E mais uma vez ficamos calados, tentando não olhar um para o outro.
—Eu queria... -Era difícil de acreditar que eu estava realmente dizendo aquilo -Queria me desculpar, por tudo que eu fiz ou disse.
Aquilo realmente tinha me mudado, apesar de meu chão ter se transformado em fumaça sinto-me extremamente grato por ter acontecido. Pois apesar de tudo nós não éramos mais pessoas quebradas, não sentíamos mais a loucura que antes nos expreitava em todos os cantos escuros.
Annabel ficara embaraçada com o que eu dissera, e devo confessar que não tinha sido facil, mas fiquei feliz por finalmente ter cuspido aquilo fora.
—Eu não... -Ela tentava encontrar as palavras -Você não precisa se desculpar, serio -Ela sorria de maneira forçada -Não vou dizer nunca que as coisas que fiz foram baseadas na razão.

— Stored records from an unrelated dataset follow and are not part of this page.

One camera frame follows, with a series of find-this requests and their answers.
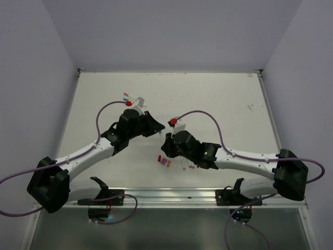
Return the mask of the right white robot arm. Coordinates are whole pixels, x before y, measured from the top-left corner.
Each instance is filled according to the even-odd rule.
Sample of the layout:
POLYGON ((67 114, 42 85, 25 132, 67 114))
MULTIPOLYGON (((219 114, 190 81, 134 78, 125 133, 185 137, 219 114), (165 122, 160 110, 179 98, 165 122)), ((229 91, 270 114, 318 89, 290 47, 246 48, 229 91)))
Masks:
POLYGON ((227 195, 236 204, 276 194, 292 201, 304 200, 309 169, 289 150, 262 156, 226 151, 219 144, 196 140, 186 130, 167 133, 161 150, 169 158, 181 156, 202 169, 231 169, 256 174, 254 179, 236 180, 232 193, 227 195))

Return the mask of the orange white pen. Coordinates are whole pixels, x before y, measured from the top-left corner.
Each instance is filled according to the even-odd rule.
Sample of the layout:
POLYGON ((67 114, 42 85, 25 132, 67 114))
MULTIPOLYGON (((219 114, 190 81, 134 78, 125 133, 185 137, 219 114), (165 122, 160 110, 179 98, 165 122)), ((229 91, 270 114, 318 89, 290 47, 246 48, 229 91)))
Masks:
POLYGON ((182 168, 183 168, 183 171, 185 171, 186 170, 186 162, 185 162, 185 159, 184 159, 184 157, 182 157, 182 168))

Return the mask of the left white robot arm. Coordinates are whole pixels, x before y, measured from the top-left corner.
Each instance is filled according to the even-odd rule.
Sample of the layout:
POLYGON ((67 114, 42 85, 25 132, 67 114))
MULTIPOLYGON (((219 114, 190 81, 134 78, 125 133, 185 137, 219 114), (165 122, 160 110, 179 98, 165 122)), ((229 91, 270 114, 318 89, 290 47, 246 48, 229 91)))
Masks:
POLYGON ((138 136, 147 138, 164 128, 148 111, 126 109, 108 130, 98 133, 95 142, 73 155, 55 160, 43 158, 28 184, 27 192, 49 213, 58 211, 69 201, 103 204, 112 194, 100 178, 91 177, 88 185, 71 187, 74 178, 128 147, 131 139, 138 136))

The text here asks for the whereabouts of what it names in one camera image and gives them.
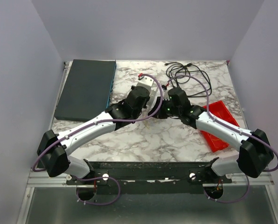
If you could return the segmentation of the grey cable spool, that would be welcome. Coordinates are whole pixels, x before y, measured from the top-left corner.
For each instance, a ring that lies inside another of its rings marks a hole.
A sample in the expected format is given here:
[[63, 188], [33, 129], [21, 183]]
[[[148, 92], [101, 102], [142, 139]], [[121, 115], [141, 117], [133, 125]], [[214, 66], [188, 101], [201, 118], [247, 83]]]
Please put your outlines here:
[[156, 94], [155, 94], [155, 97], [154, 97], [154, 98], [151, 98], [151, 97], [150, 97], [149, 101], [147, 102], [147, 104], [146, 104], [146, 106], [147, 106], [146, 111], [147, 111], [147, 112], [148, 112], [149, 110], [151, 110], [151, 108], [154, 106], [154, 104], [157, 103], [157, 98], [160, 97], [159, 88], [158, 88], [158, 87], [153, 87], [152, 89], [155, 90]]

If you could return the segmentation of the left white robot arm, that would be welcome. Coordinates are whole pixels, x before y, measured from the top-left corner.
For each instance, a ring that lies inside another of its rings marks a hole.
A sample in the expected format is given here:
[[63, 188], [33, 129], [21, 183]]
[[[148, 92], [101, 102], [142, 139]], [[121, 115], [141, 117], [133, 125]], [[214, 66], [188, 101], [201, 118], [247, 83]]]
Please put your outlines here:
[[90, 121], [62, 133], [46, 131], [37, 149], [37, 161], [43, 165], [41, 170], [46, 171], [49, 177], [66, 173], [84, 178], [90, 173], [90, 167], [85, 160], [73, 157], [72, 153], [101, 135], [140, 121], [139, 116], [146, 108], [150, 95], [150, 86], [132, 86], [125, 99], [110, 105]]

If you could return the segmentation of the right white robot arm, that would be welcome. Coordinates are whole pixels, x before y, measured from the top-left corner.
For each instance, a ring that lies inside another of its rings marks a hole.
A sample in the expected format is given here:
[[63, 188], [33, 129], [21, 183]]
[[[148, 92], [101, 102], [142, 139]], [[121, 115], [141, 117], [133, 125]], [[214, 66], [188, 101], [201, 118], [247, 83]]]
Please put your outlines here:
[[217, 176], [244, 173], [257, 178], [273, 160], [274, 153], [264, 131], [243, 129], [210, 114], [207, 109], [191, 104], [185, 91], [179, 87], [166, 94], [165, 98], [157, 97], [154, 118], [176, 117], [187, 126], [221, 139], [238, 152], [235, 156], [213, 159], [209, 164], [211, 173]]

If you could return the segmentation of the red plastic bin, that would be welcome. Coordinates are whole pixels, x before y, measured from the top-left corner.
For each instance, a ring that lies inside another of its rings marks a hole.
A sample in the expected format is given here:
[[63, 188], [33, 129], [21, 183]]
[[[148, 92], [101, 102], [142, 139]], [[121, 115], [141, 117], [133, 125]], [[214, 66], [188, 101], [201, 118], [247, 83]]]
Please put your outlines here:
[[205, 137], [212, 152], [232, 145], [240, 147], [240, 137], [236, 134], [240, 126], [222, 101], [205, 106], [206, 111], [199, 116], [197, 128]]

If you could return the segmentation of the dark grey network switch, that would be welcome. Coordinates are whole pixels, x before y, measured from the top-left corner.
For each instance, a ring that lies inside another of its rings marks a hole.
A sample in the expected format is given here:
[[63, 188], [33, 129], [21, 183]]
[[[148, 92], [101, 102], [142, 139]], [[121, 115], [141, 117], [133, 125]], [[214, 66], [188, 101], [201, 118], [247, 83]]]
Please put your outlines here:
[[110, 103], [116, 61], [73, 60], [54, 117], [86, 122]]

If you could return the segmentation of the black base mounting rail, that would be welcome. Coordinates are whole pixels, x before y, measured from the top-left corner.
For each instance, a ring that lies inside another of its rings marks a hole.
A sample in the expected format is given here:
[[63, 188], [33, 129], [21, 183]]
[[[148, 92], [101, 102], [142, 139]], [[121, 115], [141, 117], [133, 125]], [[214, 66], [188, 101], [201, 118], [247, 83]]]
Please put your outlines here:
[[83, 179], [71, 176], [67, 185], [114, 194], [119, 182], [122, 194], [202, 194], [204, 187], [224, 187], [245, 182], [244, 174], [217, 176], [210, 162], [90, 162], [92, 171]]

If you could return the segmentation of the aluminium frame rail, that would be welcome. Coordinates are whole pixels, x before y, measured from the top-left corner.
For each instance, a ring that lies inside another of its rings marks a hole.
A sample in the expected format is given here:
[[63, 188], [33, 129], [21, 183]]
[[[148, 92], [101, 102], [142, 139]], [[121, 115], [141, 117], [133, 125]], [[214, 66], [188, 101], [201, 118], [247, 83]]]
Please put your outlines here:
[[60, 188], [66, 186], [66, 175], [64, 174], [57, 177], [49, 177], [46, 172], [30, 171], [27, 181], [27, 187], [30, 188]]

Eu estava muito cansado para aquilo, minha cabeça já estava pendendo na parede, e Annabel recolheu-se para o sofá, usando a jaqueta que achara no armário como cobertor.

Acredito que Marvin não ficou contente ao ver sua preciosa audiência cair, pois quanto menos ação e drama mais os telespectadores desligam seus televisores. Como eu queria ter aliviado minha exaustão, minhas feridas e fraturas ainda doiam com insistência, e meus musculos reclamavam de tanto cansaço. Mas o Titereiro perdeu sua paciência, nos acordando com a sirene perversa de Arcania.
—Vocês não podem ficar mais ai -A voz de Marvin me causava imenso desgosto -Vão logo, adiantem e terminem logo isso.
Chegara a hora, o Titereiro tinha se cansado da nossa enrolação, nos enxotando novamente até o covil da criatura.
Eu me levantara com preguiça, mirei a câmera com o olhar mais vazio e inexpressivo que a situação me oferecia. Bebi água até me cansar e fui chamar Annabel, com a jaqueta por cima do seu rosto não sabia se continuava a dormir, o que era bem improvável. Eu tentei puxar por um dos braços da roupa, fazendo com que notasse a mão cravada no couro, segurando obstinadamente.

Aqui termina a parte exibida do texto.